A technique is described whereby limitations of laser photoemission testing of wiring are removed by contacting and properly biasing the wiring to be tested. By contacting and biasing the wiring, using techniques such as metal-clad flexible sheeting, problems associated with wire charging and materials variations are removed, for laser photoemission inspection testing of the wired packages.

Contactless laser testing, for testing of logic states and switching transient waveforms on high speed semiconductor chips, has proved to be quite feasible. A critical application in packaging is the inspection of wiring for shorts and opens as well as for imperfections which may lead to shorts or opens during the functional operation of the circuit package. The concept described herein extends the laser testing to carry out this type of inspection in both single- point scanning and in full-chip modes of operation.

The concept takes advantage of the fact that the photoelectron threshold energy for exciting emission from the metal wiring, typically 4 to 5 eV, is considerably below that for causing emission from the surrounding insulating material of the package.
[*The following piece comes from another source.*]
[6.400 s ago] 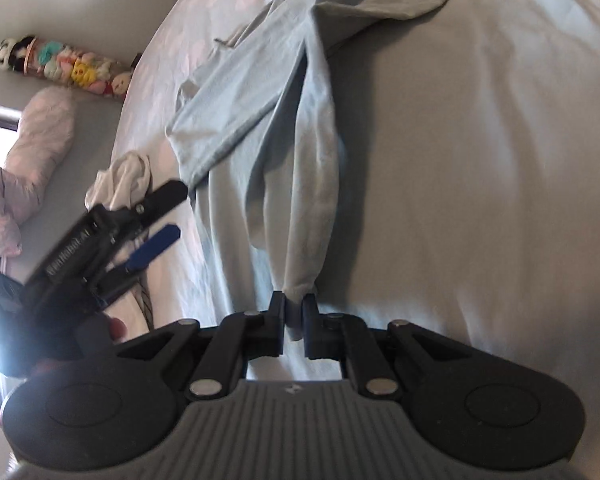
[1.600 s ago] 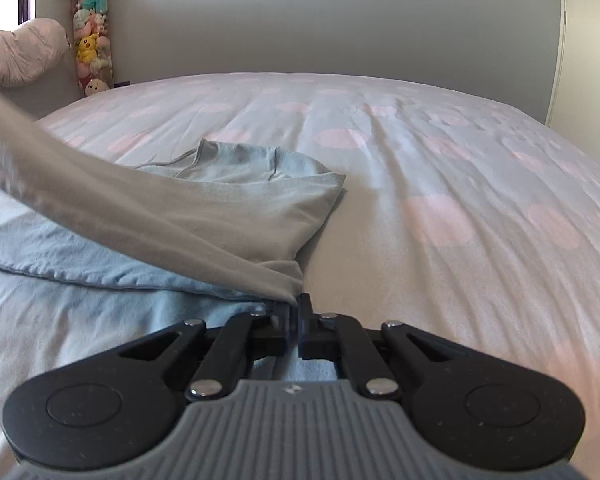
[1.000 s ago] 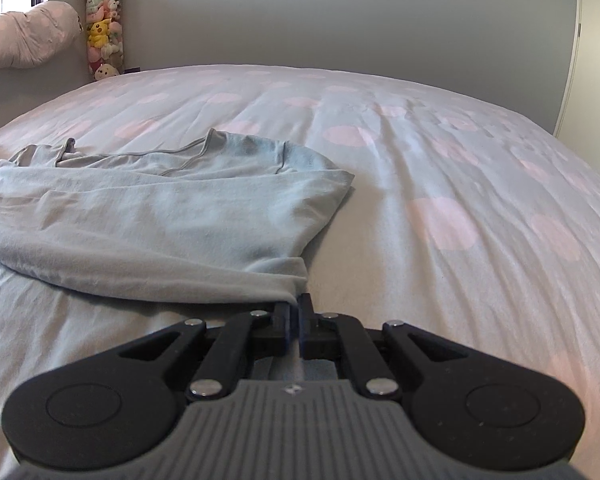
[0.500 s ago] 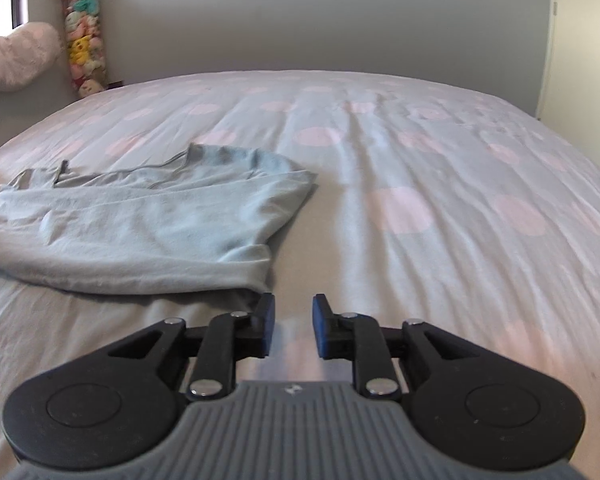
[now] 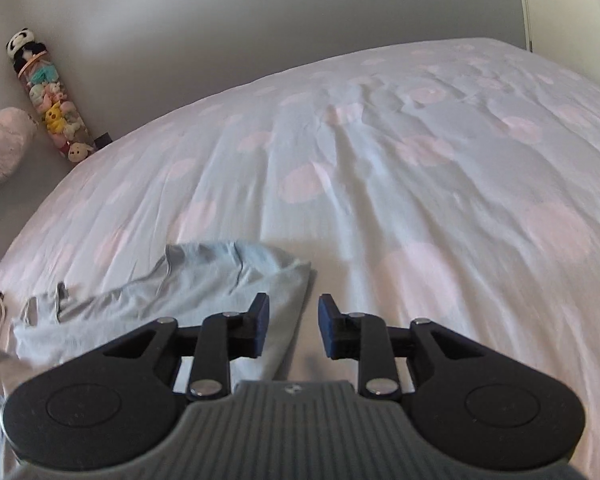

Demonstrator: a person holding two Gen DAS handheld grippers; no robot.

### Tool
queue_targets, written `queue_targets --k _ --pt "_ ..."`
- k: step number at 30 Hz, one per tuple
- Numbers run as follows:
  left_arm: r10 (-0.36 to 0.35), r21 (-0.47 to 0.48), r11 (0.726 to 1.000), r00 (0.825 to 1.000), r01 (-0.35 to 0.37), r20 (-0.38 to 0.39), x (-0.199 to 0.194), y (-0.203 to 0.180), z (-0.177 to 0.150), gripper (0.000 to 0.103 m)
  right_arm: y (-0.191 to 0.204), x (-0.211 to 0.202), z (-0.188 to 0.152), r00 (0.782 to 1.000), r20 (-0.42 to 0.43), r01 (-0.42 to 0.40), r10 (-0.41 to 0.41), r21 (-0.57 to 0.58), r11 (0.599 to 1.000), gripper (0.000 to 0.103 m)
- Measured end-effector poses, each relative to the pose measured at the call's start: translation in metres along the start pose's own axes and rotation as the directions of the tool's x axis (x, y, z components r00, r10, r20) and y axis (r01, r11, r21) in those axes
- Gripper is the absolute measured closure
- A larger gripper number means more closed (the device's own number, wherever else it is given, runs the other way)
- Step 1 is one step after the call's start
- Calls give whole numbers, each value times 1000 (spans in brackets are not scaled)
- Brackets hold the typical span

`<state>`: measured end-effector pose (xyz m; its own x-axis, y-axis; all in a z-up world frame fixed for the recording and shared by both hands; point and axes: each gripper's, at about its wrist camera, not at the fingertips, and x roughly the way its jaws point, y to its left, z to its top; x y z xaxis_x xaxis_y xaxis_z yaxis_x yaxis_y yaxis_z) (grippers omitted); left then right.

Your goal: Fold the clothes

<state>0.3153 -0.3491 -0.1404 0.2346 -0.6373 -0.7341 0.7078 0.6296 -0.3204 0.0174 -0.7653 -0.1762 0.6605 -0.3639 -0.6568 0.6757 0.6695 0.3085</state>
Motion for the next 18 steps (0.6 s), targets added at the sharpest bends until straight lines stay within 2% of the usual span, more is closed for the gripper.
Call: queue_targets --k 3,5,8,10,13,14,15,16,18 --pt "-6 2 1000 1000 6 -2 -1 2 2 101 -7 31 25 998 -63 -25 28 60 998 68" --pt "-7 -2 1000 1000 7 -4 -2 4 4 101 -4 47 34 996 -75 -43 46 47 998 68" --pt "-12 2 1000 1000 12 -4 -3 5 7 101 19 69 45 995 -100 -43 29 -144 989 65" --pt "-14 8 1000 1000 14 -6 -2 5 9 101 35 82 48 992 -125 -50 15 -281 958 62" --pt "-18 16 1000 1000 18 -7 -1 4 11 102 47 97 47 985 -169 -77 14 -370 926 64" --pt "-19 23 1000 1000 19 -2 -2 2 13 102 48 102 47 982 -186 -91 21 -377 922 75" --pt "-21 31 999 1000 21 11 -4 0 15 102 48 105 47 980 -198 -102 29 -369 924 101" --pt "-21 32 999 999 20 29 -6 1 18 102 49 108 46 978 -206 -105 30 -364 926 101" --pt "-8 6 1000 998 8 57 -8 5 27 102 52 113 47 985 -170 -40 -28 -382 923 101"
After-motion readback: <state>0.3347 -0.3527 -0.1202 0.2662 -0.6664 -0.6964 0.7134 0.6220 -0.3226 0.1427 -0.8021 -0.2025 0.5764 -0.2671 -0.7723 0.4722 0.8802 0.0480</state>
For example, Al2O3 has a band gap of 7.3 eV, so the threshold must be at least this large and polymer materials should be similar. With laser photon energies just above the threshold for the metal but below that of the insulator, high contrast inspection testing by laser-induced photoelectron emission can be expected.

(Image Omitted)

The band alignments for such an ideal situation in the insulating material of the package is depicted in Fig. 1(a). With a perfect host material, the Fermi level EF would be at the middle of the energy gap EG which separates the valence band maximum Eval and the conduction band minimum Econd . The level for vacuum emission is the vacuum level Evac, which is normally just above Econd . Since the material is assumed ideal, there are no electronic states in the energy gap, so the highest energy occupied electron states lie at Eval, and the minimum energy required to raise electrons above Evac is the photoelectric threshold Ephoto = Evac - Eval . If any low concentration of electrons were available within the band gap, electron emission would be possible at threshold excitation energies starting at Ethermal = Evac - EF, because the highest such occupied electron states in the gap would be at EF .

There are two contrasting situations which limit this approach: non-ideal band alignments due to defect states and ideal band alignments with electronically isolated wiring. Defects and non-ideal band alignment

Band alignment may be different either at the surface or in the bulk of the insulating packaging material, as shown in Fig. 1(b). Here, a sufficient concentration of defect states exist within the band gap to shift the Fermi level away from its midgap position. With enough defects, EF move...